• [Source data]:

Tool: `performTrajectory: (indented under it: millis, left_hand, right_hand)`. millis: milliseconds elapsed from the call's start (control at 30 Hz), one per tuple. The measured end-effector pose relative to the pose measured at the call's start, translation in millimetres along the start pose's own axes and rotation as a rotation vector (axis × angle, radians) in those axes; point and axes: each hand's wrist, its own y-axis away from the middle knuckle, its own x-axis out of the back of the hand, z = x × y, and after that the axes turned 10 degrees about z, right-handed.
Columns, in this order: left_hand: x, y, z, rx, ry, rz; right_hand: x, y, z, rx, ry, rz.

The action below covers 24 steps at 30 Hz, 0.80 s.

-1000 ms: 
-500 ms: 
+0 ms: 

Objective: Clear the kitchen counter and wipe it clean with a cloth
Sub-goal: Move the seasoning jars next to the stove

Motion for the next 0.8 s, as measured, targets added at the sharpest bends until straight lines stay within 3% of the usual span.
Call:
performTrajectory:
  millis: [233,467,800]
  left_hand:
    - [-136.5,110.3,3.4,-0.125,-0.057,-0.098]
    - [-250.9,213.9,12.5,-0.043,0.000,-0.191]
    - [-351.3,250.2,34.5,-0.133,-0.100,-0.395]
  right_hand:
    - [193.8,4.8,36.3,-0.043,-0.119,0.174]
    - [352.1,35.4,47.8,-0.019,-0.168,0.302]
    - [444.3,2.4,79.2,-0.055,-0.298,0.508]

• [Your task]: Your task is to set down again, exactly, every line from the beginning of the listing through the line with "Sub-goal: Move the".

• [Answer area]:
Tool: `performTrajectory: (indented under it: millis, left_hand, right_hand)`. millis: milliseconds elapsed from the call's start (control at 30 Hz), one per tuple. The measured end-effector pose relative to the pose measured at the call's start, translation in millimetres along the start pose's own axes and rotation as a rotation vector (axis × angle, radians) in those axes; point and axes: each hand's wrist, its own y-axis away from the middle knuckle, its own x-axis out of the back of the hand, z = x × y, and after that the axes turned 10 degrees about z, right-handed.
Columns, in this order: left_hand: x, y, z, rx, ry, rz; right_hand: x, y, z, rx, ry, rz.

The action below covers 24 steps at 30 Hz, 0.80 s.

-1000 ms: 
-500 ms: 
+0 ms: 

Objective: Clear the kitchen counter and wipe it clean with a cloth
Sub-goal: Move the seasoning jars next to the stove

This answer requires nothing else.